Now we will see those active safety features using computer vision which makes Tesla’s vehicles less prone to accidents:
1) Automatic Emergency Braking
As the name suggests, this feature applies braking in situations, where the obstacle comes in front of the car suddenly and the driver does not have enough time to react.
2) Front and Side Collision Warning
With so many cameras to cover the sides of the car, Tesla is able to keep an eye out for obstacles on the sides of the car to warn the driver of anything spontaneous that might result in a collision. The beeping sounds warn the driver and appropriate action can be taken either by the car or by the driver.

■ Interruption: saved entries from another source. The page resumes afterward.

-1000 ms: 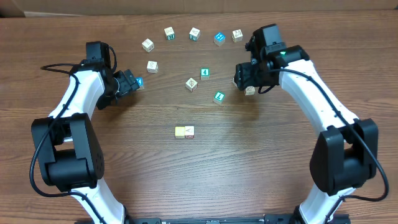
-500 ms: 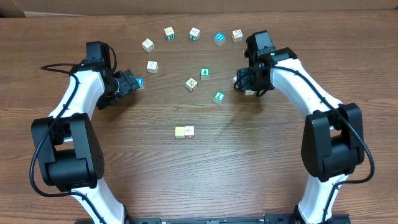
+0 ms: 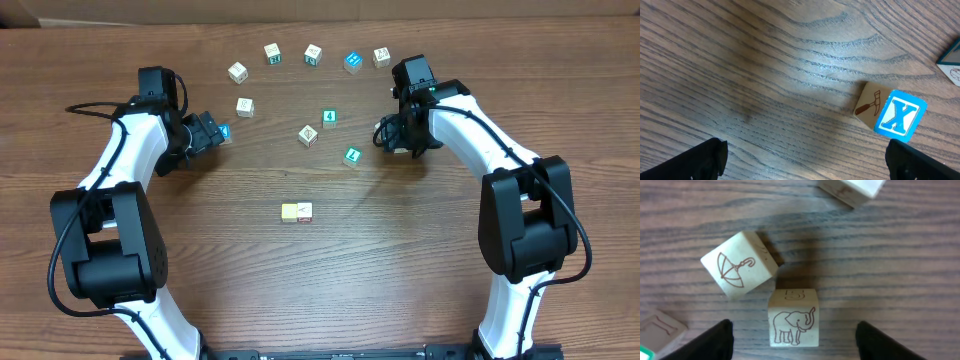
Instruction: Form a horizontal line
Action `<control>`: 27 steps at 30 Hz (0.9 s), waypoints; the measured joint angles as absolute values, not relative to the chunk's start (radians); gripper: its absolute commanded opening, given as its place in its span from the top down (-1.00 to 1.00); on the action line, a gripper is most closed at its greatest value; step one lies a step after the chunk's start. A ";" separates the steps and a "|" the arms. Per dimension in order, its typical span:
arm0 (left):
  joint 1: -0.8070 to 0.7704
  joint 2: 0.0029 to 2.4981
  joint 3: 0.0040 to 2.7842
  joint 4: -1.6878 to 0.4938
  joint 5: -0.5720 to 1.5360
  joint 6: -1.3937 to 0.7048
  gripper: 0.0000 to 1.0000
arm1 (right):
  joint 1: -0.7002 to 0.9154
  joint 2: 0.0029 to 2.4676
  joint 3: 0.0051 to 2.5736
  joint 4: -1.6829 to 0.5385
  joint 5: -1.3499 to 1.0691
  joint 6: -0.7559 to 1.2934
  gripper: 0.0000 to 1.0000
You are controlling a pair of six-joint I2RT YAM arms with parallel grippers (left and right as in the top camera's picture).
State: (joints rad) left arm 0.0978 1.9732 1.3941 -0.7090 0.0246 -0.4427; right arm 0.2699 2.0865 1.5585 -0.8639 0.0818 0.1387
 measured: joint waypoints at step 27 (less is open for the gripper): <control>0.098 1.973 1.394 -0.709 0.025 -0.443 -0.99 | 0.270 2.086 1.559 -0.848 0.074 0.131 -0.62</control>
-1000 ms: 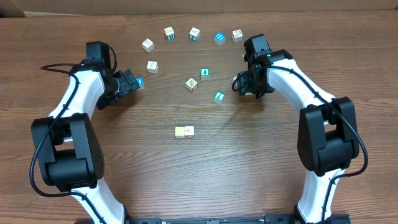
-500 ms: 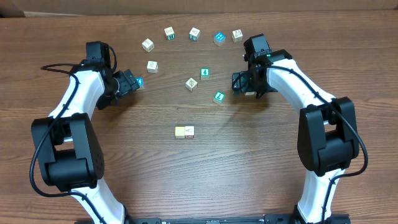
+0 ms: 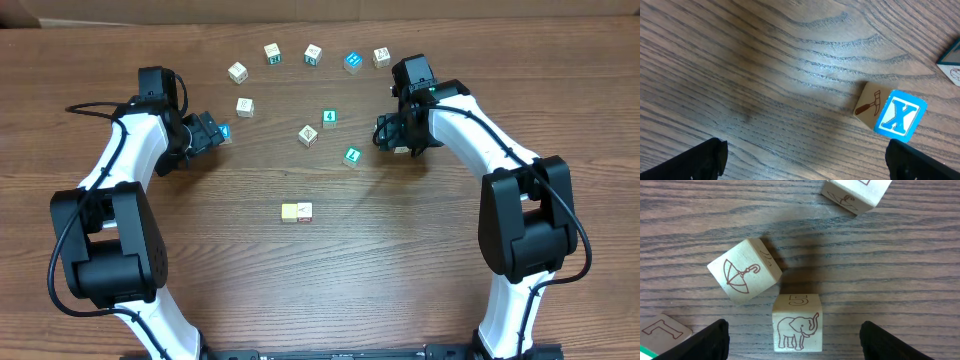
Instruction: Form a horizontal line
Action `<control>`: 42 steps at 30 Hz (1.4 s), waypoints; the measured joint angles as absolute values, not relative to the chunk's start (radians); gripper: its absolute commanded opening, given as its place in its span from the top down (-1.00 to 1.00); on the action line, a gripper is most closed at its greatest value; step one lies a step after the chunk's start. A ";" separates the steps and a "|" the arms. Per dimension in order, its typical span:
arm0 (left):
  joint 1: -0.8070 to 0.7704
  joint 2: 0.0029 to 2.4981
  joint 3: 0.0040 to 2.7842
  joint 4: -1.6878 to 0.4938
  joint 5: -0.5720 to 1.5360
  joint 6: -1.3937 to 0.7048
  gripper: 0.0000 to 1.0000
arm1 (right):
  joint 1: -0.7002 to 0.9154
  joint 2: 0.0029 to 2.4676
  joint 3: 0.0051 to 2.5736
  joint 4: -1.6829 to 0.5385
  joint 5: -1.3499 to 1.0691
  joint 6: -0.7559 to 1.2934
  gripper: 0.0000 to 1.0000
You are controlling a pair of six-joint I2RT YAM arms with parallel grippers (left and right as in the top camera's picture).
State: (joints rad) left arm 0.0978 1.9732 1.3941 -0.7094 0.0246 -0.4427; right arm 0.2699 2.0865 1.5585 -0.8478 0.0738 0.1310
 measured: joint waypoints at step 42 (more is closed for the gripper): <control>0.098 1.973 1.394 -0.709 0.025 -0.443 -0.99 | 0.270 2.086 1.559 -0.845 0.074 0.154 -0.61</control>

3) Obstacle Aware Acceleration and Emergency Lane Departure Avoidance
With this feature, the car is automatically able to reduce acceleration if it detects something in front of your car and steers away from that obstacle to avoid a collision. Also, when changing lanes, a car is detected in the other lane, the car will automatically steer you back to your lane avoiding any potential encounter with the traffic. Blind Spot Monitoring features help take care of such scenarios to look where the driver cannot.
Conclusion:
We can use technologies we have developed over time to reduce the accidents. With our advancements in computer vision and sensory technologies, we can make modern traffic management processes more efficient. Autonomous vehicles equipped with modern sensors and computer vision system which can communicate with each other in interconnected system are the future.This will reduced the number of accidents significantly. With our advanced image recognition technology, tools in place to disrupt the automotive industry and make it safer for the world of tomorrow. Our synthetic datasets could be applied to traffic flow to manage it more efficiently, as well. Computer vision technologies have the potential to revolutionize our daily lives, making everyday doings like driving and transportation easier and safer for all involved.